What is required -
Copy verbatim the material from its first line to the line that holds "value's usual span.", including that line.

Recorded data -
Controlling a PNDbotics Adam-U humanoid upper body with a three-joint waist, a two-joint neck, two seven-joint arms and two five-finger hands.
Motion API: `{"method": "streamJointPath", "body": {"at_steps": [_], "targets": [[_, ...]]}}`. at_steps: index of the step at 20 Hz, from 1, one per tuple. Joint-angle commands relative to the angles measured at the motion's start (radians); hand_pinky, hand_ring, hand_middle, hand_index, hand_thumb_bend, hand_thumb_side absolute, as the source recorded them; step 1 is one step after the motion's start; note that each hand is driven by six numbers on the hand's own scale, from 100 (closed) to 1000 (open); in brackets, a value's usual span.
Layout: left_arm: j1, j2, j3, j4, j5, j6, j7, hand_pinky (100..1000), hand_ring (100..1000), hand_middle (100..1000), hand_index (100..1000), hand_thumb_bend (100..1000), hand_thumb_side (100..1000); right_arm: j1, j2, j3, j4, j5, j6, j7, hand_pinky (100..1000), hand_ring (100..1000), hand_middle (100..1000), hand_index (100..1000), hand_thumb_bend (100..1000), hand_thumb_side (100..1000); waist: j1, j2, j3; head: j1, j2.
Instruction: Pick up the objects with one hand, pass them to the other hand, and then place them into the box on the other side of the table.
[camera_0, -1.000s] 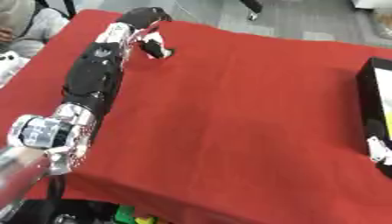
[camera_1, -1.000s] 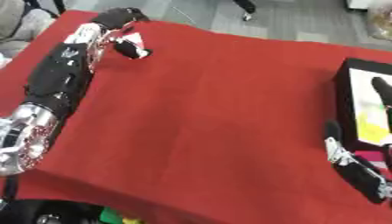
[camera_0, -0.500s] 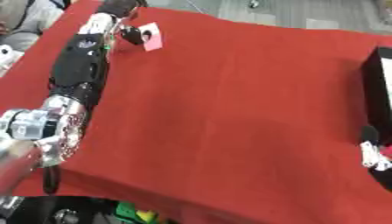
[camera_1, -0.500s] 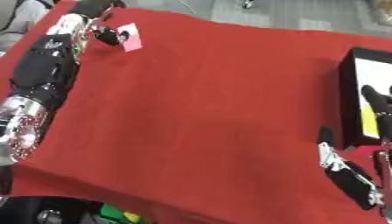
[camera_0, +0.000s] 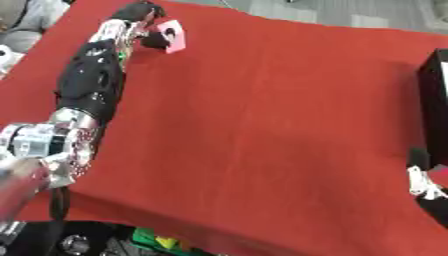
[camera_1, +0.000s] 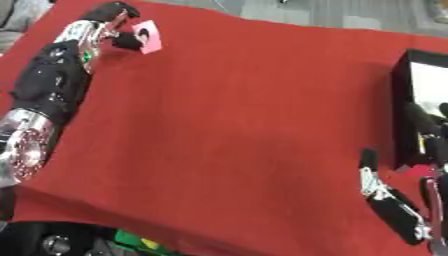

Result -
Controlling a PNDbotics Adam-U humanoid upper body with a three-joint waist, a two-joint neck, two seven-joint arms and two five-finger hands.
Motion API: `{"method": "streamJointPath", "body": {"at_steps": [_], "targets": [[_, ...]]}}`. at_steps: index of the step at 20 Hz, from 1, one per tuple. Joint-angle commands relative to the angles measured at the motion's start (radians); hand_pinky, hand_ring, hand_middle, hand_index, hand_thumb_bend, hand_thumb_side absolute, as the source recorded them; step 1 is one step after the motion's start; note that each hand is driven by six numbers on the hand's own scale, from 100 (closed) to 1000 (open); in brackets, a value's usual span.

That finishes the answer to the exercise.